Each year at Blizzcon, Blizzard holds a press-only Q&A session in one of the back rooms. These are generally joint events, with a lead dev from WoW, D3, and sometimes SC2 as well. Like all Q&A sessions, they’re only as good as the questions asked, and having the press asking them doesn’t necessarily improve things.

    Happily, the questions from this year’s event were pretty good, as were Jay Wilson’s answers. During the session, Jay confirmed that the Hardcore Graveyard Halls of the Dead is a UI display, said there would be “hundreds” of achievements, briefly mentioned end game Followers improvements, gave a pat PR answer on D3’s lack of mod support, and compared the merits of jizz vs. urine as Monk resource graphics. The full transcript is here, courtesy of D3db. I’ve quoted a few that brought the best new infos.

    Q. Now that all spells are dependent on weapon speed and damage, are you getting rid of spell damage and increased cast rate?
    Jay Wilson: We are getting rid of increased cast rate, and increased weapon rate will replace it.
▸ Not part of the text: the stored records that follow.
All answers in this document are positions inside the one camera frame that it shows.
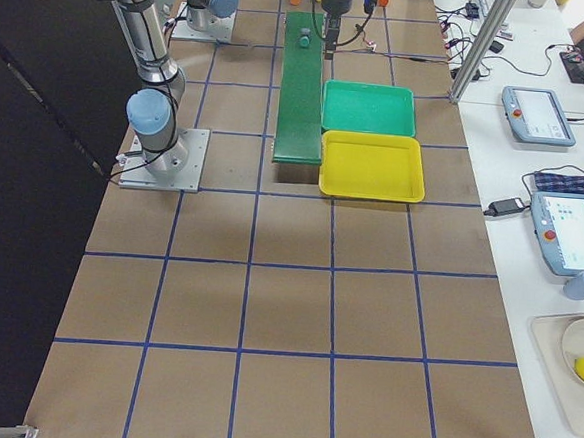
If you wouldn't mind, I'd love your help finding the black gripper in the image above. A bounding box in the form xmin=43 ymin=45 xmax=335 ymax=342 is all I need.
xmin=321 ymin=0 xmax=352 ymax=37

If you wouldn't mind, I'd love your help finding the green push button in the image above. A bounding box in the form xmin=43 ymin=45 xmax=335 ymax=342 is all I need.
xmin=297 ymin=27 xmax=312 ymax=49

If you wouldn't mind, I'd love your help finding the green plastic tray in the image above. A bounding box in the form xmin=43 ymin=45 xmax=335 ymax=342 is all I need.
xmin=321 ymin=79 xmax=417 ymax=137

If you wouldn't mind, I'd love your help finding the green conveyor belt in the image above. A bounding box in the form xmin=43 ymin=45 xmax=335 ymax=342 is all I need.
xmin=272 ymin=11 xmax=323 ymax=166

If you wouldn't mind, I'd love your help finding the yellow plastic tray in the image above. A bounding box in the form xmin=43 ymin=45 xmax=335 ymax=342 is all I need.
xmin=318 ymin=130 xmax=425 ymax=203

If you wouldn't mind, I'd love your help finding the upper teach pendant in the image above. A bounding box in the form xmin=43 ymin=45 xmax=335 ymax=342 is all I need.
xmin=501 ymin=86 xmax=576 ymax=148

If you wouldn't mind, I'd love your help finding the teach pendant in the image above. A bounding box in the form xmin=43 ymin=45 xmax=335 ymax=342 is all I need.
xmin=530 ymin=191 xmax=584 ymax=277
xmin=501 ymin=86 xmax=576 ymax=148

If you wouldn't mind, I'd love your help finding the black power adapter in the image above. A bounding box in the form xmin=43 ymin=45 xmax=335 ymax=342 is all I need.
xmin=483 ymin=197 xmax=530 ymax=218

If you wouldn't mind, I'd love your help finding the blue plaid cloth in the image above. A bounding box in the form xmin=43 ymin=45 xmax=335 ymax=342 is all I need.
xmin=533 ymin=172 xmax=584 ymax=194

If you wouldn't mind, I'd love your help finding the lower teach pendant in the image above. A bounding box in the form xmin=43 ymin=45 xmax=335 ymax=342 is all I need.
xmin=530 ymin=191 xmax=584 ymax=277

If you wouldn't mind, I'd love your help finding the beige bowl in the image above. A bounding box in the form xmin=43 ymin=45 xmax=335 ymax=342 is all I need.
xmin=561 ymin=318 xmax=584 ymax=385

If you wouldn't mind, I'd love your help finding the beige serving tray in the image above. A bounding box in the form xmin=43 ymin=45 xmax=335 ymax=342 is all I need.
xmin=530 ymin=313 xmax=584 ymax=438

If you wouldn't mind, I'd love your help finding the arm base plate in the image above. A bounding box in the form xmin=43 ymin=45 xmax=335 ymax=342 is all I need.
xmin=118 ymin=128 xmax=211 ymax=193
xmin=171 ymin=1 xmax=236 ymax=44

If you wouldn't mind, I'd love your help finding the aluminium frame post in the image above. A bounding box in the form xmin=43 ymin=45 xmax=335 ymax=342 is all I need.
xmin=449 ymin=0 xmax=516 ymax=104

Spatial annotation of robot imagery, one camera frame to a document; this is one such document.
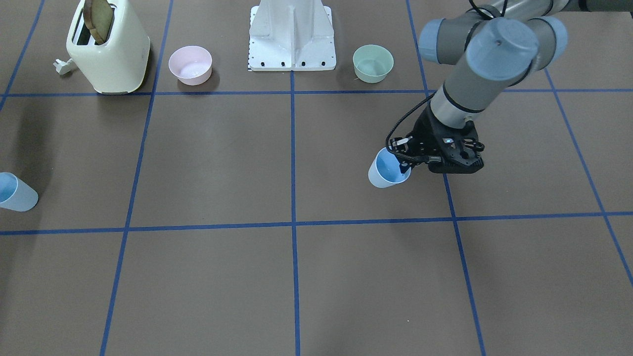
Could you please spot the light blue cup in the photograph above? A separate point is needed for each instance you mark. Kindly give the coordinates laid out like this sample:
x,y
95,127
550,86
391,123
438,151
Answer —
x,y
16,195
385,170

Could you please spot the cream toaster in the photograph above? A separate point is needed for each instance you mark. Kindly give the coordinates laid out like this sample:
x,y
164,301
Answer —
x,y
117,66

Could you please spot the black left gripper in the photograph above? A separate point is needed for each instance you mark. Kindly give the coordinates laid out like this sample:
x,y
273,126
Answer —
x,y
424,132

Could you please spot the green bowl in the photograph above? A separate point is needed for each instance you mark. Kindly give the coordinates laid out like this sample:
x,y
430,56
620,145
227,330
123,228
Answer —
x,y
372,63

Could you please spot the white camera pillar base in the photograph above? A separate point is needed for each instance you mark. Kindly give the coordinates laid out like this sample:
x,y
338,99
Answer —
x,y
291,35

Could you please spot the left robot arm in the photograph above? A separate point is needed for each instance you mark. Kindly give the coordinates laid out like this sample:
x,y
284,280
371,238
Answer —
x,y
491,47

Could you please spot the bread slice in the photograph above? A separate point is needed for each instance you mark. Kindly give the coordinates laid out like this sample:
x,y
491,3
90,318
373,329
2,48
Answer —
x,y
98,18

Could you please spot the pink bowl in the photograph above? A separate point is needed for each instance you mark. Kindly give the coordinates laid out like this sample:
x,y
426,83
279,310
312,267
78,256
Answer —
x,y
191,65

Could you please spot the white toaster plug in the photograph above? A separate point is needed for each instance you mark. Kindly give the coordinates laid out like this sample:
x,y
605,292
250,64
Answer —
x,y
64,67

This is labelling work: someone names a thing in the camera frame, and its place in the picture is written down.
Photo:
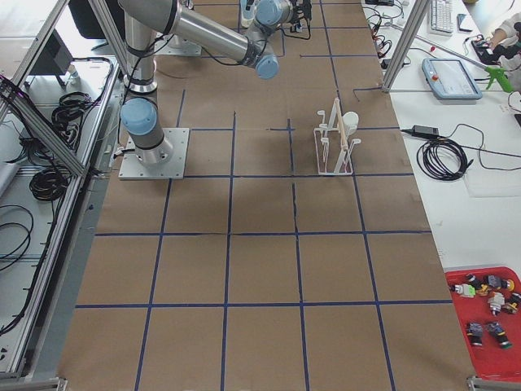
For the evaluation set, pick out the white keyboard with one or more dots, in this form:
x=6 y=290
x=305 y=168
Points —
x=440 y=18

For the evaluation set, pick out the black power adapter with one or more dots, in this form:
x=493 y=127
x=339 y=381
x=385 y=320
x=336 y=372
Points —
x=422 y=131

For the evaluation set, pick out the smartphone on table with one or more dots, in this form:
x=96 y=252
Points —
x=463 y=23

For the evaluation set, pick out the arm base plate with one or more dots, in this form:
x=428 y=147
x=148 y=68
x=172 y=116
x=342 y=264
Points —
x=168 y=160
x=177 y=46

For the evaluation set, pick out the white wire cup rack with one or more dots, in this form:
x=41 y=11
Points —
x=333 y=148

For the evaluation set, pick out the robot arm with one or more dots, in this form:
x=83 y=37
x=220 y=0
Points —
x=151 y=26

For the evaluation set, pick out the green handled grabber stick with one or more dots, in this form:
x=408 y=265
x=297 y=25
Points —
x=495 y=73

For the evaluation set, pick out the aluminium frame post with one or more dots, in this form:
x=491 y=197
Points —
x=410 y=29

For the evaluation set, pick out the white plastic cup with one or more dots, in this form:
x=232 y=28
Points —
x=350 y=121

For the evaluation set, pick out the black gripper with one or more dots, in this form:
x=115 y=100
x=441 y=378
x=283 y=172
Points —
x=301 y=16

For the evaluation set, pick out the blue teach pendant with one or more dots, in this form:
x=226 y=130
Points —
x=449 y=79

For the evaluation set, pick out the red parts tray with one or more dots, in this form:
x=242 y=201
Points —
x=487 y=302
Spell damage was a stat that only really appeared to the Witch Doctors and Wizards, we probably made this change for 2 reasons. The major one was we found casters were not valuing their weapons, that was a big problem with Diablo 2. The second one was Witch Doctor and Wizard randomly generated affixes were very confusing, our testers were coming back with questions like “What’s the math on this, when you say 20% increased damage does it apply to base damage, to spell damage?” If you can’t understand it and can’t understand which one is better than the other then that’s a bad thing.
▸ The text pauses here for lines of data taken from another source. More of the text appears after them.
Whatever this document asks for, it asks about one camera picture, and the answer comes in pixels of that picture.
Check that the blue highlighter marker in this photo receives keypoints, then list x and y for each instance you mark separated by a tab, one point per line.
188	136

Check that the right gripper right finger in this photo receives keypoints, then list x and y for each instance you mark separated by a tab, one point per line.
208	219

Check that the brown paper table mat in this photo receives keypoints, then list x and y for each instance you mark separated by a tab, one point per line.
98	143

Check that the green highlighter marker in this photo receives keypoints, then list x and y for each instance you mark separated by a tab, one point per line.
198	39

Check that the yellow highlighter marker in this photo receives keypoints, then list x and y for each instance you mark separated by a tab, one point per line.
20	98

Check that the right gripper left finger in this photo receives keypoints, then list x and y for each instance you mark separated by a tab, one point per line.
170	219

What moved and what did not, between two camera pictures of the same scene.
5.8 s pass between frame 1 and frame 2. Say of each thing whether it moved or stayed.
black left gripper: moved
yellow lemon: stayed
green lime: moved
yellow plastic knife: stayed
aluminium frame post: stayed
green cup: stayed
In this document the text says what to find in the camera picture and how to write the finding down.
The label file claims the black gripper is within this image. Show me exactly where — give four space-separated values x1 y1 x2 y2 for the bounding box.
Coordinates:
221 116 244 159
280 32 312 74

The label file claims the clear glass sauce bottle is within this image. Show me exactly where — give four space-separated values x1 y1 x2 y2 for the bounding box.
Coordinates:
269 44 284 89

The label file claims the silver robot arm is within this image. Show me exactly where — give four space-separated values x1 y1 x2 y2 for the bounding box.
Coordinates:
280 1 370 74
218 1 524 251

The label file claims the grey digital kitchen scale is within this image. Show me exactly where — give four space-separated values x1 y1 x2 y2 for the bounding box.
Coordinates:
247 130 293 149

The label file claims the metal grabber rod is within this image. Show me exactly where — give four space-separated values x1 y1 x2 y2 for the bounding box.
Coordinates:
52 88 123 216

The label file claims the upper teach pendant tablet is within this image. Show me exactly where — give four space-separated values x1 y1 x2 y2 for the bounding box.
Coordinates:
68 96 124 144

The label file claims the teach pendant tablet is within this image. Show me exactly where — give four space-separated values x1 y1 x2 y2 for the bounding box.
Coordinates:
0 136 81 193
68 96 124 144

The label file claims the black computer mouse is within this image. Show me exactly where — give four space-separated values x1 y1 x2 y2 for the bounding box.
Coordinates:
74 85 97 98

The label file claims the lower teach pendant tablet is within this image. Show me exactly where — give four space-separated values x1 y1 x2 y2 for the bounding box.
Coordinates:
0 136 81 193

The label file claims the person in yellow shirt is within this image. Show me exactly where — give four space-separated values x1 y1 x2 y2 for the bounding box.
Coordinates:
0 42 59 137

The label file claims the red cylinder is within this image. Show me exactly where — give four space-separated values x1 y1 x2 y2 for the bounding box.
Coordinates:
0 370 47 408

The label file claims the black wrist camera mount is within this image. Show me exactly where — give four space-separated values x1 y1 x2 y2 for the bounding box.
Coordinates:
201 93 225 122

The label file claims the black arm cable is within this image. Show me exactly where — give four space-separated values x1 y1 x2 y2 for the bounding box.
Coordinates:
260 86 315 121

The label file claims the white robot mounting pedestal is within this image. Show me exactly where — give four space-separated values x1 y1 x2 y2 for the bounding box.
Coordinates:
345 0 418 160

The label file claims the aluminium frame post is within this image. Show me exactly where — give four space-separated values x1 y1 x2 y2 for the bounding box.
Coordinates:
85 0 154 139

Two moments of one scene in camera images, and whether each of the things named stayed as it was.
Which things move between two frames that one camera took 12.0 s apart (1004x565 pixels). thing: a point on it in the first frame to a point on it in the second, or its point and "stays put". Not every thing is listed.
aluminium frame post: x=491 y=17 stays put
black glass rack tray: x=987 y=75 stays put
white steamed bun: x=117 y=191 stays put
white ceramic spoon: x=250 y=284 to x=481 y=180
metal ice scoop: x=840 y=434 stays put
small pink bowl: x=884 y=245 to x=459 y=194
    Q. Do you have to play through softcore to unlock hardcore?
    Jay Wilson: Oooh, good question, yes, you will have to play through to a certain point to unlock hardcore mode, I think it’s through normal difficulty after you kill the end boss. I’m like 90% sure, so we could change our minds.
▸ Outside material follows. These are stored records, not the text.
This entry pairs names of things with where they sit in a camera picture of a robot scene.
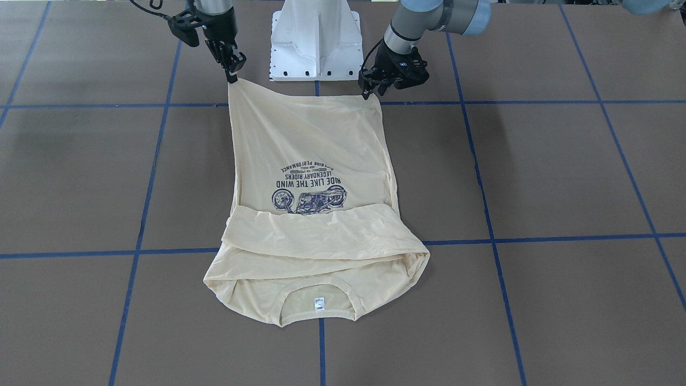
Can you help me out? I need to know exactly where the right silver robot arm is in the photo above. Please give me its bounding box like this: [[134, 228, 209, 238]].
[[193, 1, 247, 84]]

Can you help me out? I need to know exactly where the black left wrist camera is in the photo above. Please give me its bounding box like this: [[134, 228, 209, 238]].
[[393, 46, 430, 90]]

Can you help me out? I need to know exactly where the cream long-sleeve printed shirt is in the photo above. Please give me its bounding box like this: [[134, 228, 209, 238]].
[[203, 79, 430, 327]]

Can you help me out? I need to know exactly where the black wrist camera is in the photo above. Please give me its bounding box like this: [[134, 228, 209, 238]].
[[393, 46, 430, 90], [166, 10, 204, 47]]

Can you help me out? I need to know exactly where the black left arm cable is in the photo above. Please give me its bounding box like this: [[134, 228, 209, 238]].
[[358, 39, 384, 81]]

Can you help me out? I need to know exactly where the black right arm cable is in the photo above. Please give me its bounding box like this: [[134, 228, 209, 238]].
[[129, 0, 177, 22]]

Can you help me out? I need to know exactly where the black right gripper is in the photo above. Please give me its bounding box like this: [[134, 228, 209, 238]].
[[201, 10, 247, 84]]

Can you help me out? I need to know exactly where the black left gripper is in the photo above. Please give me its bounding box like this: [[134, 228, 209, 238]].
[[360, 41, 415, 100]]

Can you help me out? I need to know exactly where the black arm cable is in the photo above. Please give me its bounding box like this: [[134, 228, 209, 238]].
[[358, 39, 384, 81], [129, 0, 177, 22]]

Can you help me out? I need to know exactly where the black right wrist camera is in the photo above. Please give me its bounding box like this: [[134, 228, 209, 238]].
[[166, 10, 204, 47]]

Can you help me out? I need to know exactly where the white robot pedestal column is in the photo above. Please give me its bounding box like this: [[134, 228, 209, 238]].
[[270, 1, 363, 81]]

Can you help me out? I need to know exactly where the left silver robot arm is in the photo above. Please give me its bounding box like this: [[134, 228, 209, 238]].
[[358, 1, 491, 99]]

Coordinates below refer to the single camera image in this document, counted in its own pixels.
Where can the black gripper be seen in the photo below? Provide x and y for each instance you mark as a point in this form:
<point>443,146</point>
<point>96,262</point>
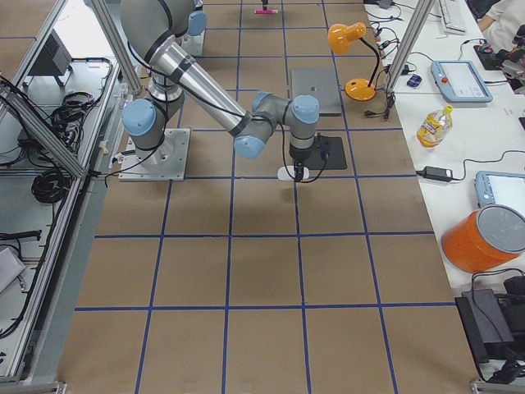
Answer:
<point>298,156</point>

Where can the white computer mouse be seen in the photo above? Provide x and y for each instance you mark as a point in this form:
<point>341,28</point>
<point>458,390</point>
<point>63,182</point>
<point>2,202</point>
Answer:
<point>286,173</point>

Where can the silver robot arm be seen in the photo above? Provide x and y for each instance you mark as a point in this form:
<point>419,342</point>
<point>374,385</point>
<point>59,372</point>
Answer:
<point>154,30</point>

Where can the black mousepad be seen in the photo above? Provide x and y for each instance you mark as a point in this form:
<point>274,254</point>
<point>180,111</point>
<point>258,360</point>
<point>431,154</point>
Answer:
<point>336,160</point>

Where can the orange desk lamp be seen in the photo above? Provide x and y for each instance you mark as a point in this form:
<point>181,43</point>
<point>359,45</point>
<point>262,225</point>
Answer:
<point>360,84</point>

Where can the grey closed laptop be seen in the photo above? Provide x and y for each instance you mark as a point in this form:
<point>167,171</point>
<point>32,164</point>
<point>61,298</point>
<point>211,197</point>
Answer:
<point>322,84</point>

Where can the black power adapter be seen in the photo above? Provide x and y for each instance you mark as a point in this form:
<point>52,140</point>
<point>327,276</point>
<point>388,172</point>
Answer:
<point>436,174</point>

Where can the yellow drink bottle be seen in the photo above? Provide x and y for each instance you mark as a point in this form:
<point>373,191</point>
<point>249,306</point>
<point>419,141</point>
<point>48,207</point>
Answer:
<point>435,127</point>

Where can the dark blue checkered pouch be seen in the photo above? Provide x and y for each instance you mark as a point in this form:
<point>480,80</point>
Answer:
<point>414,81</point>

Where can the blue teach pendant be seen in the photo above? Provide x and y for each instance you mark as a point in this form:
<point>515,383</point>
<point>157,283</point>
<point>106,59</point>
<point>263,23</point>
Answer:
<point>459,82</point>
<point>501,188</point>

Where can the white keyboard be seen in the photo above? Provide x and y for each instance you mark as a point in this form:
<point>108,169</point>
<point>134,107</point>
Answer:
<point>451,18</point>

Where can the orange cylindrical container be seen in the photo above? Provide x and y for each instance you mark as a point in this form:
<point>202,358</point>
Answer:
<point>486,238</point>

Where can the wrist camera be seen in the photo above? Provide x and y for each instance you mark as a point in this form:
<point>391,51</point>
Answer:
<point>322,146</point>

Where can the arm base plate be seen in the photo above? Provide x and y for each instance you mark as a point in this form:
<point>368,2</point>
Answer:
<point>193,45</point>
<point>168,162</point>

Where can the aluminium frame post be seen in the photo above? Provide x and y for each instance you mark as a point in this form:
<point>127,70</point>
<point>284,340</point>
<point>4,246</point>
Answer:
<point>410,37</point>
    Q. How many hours do you anticipate the average player will have to invest to hit level 60 in Diablo III?
    Jay Wilson: This is a really hard question to answer, people ask me this all the time. The answer depends on how insane you are… I’m gonna say… I’m not even gonna guess, because if I do I know that’s going to come back and haunt me. We’re not really concerned about making 1-60 some ridiculously long grind. We’re not douchebags, it’ll be based upon what feels good.

    Q. Compared to Diablo 2?
    Jay Wilson: Again, it’s speculation that will come back to haunt me. It’ll probably be shorter than Diablo II, but D2 also didn’t have an end-game.

    I hope they put the spells = weapon damage stuff into the next beta patch so we can get some hands on trials with it pre-launch, as it sounds like a huge change. I liked the long-stated D3 goal of making weapon mods important to casters, but I thought their initial ideas about adding +% spell damage as an essential mod, along with properties like faster casting rate, faster resource regen, etc, would be enough to do the trick. After all, those type of mods roughly equate to essential combat weapon mods like +% damage, faster swing speed, elemental damage, etc.

    Apparently that system wasn’t enough though, and casters still did not need good mods on their weapons to the same extent as physical damage characters. Hence this major change to caster weapons, the removal of faster casting rate mods, etc. It’s a huge change, and it’s going to feel weird using axes and mauls and such on casters.

    Can slower casting rate provide enough of a trade off for the bigger base damage to spells? Probably for the fast-acting DiabloWikiWizard, but I can easily envision a DiabloWikiWitch Doctor gearing up with a giant polearm and kicking back behind his minions while unleashing massively-damaging spells, utterly unconcerned that they’re taking .2 seconds longer per cast. (Then again, all the really big two-handed weapons are Barb-only, so this might not be such a factor.)

    Though that sounds odd, it’s not necessarily a bad thing. It should certainly provide more diversity in equipment options and play styles.